J'aime bien les biographies de Lacouture, pour le sens de la théâtralisation, pour l'exaltation communicative de l'auteur pour les personnages qui ont retenu son intérêt. J'avais déjà lu celles de Malraux et d'Ho Chi Minh quand je commençais mes études, mais mon doctorat a dû me transformer en universitaire sectaire, car avec cette biographie de Mendès, j'ai surtout été frappé par certains vides.
Mendès est une énigme pour moi : il n'a été au pouvoir qu'une dizaine de mois, mais sa figure a marqué toute la IVe République et une partie de la Ve. Je pensais qu'en lisant ce livre, je comprendrais l'originalité de la pensée et les raisons de cette notoriété. En partie seulement, et je referme ce livre déçu. Pour plusieurs raisons :
- Le plus gros point noir concerne la chronologie. Lacouture met en annexe une chronologie sommaire de la vie de Mendès France, mais dans le corps de son (long) texte, on trouve très rarement des notations de dates, de mois, etc.. Il arrive souvent que le lecteur lise "l'année suivante", ou "le lendemain", sans qu'on lui ait donné plus tôt la précision chronologique nécessaire.

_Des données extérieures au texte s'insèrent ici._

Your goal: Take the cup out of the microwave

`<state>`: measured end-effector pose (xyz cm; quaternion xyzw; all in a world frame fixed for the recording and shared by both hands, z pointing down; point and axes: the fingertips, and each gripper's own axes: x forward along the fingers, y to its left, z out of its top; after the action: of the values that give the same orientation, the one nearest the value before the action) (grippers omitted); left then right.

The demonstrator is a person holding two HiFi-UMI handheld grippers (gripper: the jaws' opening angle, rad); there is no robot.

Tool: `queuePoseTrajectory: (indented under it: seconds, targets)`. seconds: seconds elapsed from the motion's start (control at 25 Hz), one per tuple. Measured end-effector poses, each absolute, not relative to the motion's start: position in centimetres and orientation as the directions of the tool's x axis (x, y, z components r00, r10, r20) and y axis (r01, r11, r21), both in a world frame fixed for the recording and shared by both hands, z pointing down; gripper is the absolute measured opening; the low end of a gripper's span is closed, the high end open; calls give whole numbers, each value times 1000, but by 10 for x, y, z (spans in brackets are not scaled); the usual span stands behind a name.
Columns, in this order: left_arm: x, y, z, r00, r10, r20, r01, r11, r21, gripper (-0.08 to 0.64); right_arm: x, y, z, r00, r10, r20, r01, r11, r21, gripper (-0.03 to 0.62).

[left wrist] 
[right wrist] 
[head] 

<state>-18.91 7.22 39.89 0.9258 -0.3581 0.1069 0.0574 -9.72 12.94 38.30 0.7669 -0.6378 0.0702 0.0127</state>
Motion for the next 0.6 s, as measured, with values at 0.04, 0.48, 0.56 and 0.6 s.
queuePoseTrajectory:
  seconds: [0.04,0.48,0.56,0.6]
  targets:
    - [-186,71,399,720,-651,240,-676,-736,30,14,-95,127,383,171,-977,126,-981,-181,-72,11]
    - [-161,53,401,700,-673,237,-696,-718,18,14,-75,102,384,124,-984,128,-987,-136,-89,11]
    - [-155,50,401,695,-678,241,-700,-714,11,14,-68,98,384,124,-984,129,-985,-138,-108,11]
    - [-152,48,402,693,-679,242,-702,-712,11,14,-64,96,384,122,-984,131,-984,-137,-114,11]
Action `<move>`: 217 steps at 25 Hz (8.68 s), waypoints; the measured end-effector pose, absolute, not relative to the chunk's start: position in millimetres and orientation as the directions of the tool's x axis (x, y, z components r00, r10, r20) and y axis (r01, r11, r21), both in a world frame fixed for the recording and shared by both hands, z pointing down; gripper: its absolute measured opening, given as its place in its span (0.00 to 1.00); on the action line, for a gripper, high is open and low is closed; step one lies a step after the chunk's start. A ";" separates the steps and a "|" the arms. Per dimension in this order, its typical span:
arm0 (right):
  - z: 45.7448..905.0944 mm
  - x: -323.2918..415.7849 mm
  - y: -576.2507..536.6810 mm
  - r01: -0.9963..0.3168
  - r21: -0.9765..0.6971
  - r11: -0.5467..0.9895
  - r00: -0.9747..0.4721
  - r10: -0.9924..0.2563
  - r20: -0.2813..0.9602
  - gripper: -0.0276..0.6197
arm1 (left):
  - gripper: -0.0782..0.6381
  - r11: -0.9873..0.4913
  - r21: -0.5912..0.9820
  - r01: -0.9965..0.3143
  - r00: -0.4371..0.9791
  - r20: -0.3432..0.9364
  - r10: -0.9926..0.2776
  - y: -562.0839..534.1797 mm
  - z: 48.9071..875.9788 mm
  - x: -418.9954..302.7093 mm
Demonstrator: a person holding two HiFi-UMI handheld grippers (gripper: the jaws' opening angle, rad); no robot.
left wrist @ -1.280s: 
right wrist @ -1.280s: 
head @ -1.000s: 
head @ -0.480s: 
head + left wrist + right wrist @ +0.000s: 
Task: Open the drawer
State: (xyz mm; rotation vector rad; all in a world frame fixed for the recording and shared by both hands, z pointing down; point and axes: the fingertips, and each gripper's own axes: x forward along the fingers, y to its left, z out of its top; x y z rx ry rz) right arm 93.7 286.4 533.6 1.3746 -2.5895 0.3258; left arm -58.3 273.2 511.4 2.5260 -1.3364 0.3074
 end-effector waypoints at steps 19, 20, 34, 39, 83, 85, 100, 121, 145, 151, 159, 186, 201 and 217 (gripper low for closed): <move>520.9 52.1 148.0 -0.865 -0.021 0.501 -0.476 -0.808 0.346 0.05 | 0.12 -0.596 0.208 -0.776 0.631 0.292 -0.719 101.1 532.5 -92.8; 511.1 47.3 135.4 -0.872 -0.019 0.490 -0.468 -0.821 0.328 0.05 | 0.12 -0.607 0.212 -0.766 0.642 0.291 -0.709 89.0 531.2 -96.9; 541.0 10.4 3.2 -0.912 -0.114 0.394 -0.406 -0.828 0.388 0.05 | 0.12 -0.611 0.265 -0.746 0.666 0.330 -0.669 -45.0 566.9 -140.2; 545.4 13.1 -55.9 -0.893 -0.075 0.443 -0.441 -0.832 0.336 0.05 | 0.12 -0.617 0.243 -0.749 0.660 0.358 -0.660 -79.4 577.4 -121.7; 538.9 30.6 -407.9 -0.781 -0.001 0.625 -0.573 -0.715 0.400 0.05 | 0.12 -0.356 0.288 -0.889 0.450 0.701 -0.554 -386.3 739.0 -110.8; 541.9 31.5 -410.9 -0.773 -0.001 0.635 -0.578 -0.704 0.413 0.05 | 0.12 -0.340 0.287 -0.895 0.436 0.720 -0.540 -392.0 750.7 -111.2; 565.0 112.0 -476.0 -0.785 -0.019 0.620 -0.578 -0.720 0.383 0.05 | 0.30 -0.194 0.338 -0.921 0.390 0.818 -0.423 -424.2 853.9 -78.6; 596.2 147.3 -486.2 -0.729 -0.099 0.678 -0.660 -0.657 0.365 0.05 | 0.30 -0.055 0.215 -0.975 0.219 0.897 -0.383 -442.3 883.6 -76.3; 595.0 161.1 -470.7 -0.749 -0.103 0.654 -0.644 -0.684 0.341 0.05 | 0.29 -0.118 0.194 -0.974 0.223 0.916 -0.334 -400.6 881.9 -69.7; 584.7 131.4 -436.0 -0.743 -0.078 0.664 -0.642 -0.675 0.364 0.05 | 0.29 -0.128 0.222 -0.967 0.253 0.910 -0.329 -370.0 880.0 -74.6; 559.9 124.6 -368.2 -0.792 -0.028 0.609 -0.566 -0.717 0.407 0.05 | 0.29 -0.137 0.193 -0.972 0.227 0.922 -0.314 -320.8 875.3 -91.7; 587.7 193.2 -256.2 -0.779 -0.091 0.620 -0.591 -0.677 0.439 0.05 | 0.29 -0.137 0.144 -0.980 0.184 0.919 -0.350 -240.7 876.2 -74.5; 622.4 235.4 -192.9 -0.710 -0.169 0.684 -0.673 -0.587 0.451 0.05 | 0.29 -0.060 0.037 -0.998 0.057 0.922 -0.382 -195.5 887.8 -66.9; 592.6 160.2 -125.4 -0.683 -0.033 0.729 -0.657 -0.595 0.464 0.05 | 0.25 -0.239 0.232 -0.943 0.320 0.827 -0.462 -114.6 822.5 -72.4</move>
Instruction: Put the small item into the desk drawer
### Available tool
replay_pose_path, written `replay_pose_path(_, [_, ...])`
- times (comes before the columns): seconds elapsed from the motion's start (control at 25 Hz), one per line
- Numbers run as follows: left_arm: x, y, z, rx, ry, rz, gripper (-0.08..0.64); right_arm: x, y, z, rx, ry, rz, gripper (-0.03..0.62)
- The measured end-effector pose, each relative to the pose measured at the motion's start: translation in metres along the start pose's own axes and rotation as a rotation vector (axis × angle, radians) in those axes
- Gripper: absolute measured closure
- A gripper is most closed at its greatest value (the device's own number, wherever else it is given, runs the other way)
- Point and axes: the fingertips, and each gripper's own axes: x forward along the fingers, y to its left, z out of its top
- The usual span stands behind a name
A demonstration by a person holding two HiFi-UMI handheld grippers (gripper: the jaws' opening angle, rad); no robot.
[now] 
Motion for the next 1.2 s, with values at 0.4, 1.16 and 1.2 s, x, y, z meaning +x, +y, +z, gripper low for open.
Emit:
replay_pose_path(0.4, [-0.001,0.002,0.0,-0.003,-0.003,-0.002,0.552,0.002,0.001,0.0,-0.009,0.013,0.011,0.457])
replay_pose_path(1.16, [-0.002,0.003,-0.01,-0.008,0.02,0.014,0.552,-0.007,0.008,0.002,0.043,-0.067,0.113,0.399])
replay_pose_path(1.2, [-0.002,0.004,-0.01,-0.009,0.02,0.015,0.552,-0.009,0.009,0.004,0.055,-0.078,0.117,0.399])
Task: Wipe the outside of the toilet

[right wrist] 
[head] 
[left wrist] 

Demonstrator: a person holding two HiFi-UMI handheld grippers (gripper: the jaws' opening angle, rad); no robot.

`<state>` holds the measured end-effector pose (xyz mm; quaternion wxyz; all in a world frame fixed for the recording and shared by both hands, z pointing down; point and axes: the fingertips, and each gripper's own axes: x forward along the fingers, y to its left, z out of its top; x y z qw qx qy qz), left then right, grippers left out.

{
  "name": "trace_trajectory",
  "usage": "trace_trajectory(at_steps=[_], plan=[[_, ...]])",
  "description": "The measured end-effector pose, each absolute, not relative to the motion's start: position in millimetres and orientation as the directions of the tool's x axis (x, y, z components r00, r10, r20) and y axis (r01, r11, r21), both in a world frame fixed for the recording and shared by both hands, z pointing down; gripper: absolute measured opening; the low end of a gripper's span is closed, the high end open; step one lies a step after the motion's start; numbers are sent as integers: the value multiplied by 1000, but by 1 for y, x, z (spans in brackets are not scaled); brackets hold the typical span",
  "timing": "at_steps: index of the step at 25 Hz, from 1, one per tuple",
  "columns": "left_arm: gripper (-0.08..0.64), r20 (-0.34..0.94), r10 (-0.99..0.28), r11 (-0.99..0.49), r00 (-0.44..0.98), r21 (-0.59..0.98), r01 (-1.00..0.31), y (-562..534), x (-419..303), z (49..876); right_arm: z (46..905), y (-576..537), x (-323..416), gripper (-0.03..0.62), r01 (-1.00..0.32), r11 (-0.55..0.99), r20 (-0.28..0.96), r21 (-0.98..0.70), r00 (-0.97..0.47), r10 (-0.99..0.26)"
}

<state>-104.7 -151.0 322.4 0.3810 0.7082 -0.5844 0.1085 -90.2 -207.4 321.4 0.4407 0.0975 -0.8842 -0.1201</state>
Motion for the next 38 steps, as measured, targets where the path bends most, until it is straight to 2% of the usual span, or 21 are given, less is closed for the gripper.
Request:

- On comprend que Lacouture a nourri très tôt une admiration pour Mendès, et il raconte avoir été présent à tel ou tel meeting, avoir cotoyé tel ou tel collaborateur mendésiste, etc.. C'est bien, mais son écriture manque de pédagogie et de recul : écrite en 1981, elle s'adresse au public de l'époque, qui avait encore les évènements des trente dernières années à l'esprit. Pour nous, hommes et femmes de 2012, beaucoup des personnages que l'auteur cite en passant, comme s'ils étaient censés évoquer en nous des images précises, ne nous disent strictement plus rien. Voilà le deuxième gros point noir.
- De même, les paragraphes attendus sur l'entourage de Mendès sont trop allusifs et, en-dehors des pages consacrées à sa proximité avec l'équipe de "L'Express" (Fr. Giroud et J.-J. Servan-Schreiber) ou avec Georges Boris, l'entourage de Mendès reste pour nous abstrait, tout comme la proximité avec la jeunesse que revendiquait cet homme politique.
- Il s'agit d'une biographie partisane : on n'y trouvera que très peu d'allusions défavorables à Mendès (une seule, sur ses faibles capacités de navigateur pendant la guerre aérienne au-dessus de Londres, me vient à l'esprit). A la rigueur, cela ne me gêne pas, mais il y a autre chose de décevant. Il apparaît que Lacouture a eu de longs entretiens avec PMF dans la demeure de celui-ci à Louviers. On aurait aimé sentir davantage de cette proximité avec l'homme : si Lacouture rend bien certaines postures, certaines intonations, on a du mal à imaginer l'homme quotidien. On en reste donc à l'image d'un bourreau de travail qui n'avait jamais de temps pour lui. Je suis pourtant sûr qu'il y avait autre chose. On aimerait quelques anecdotes de plus qui laisserait voir l'être humain derrière l'animal politique.
Au final, Lacouture dresse le portrait d'un homme politique dont la principale originalité est le courage et l'intégrité, mais cet éloge de 540 pages est par moments assez laborieux, si bien que l'auteur dessert un peu le propos qu'il prétend servir. On aurait pu faire mieux avec 150 pages de moins et une chronologie plus rigoureuse et resserrée. L'ouvrage rejoint donc les immenses cohortes des biographies oubliables d'hommes politiques français. A noter qu'il y a une postface écrite par Mendès après que ce dernier ait lu le manuscrit de Lacouture. On y trouve une profession de foi émouvante sur le métier d'homme politique.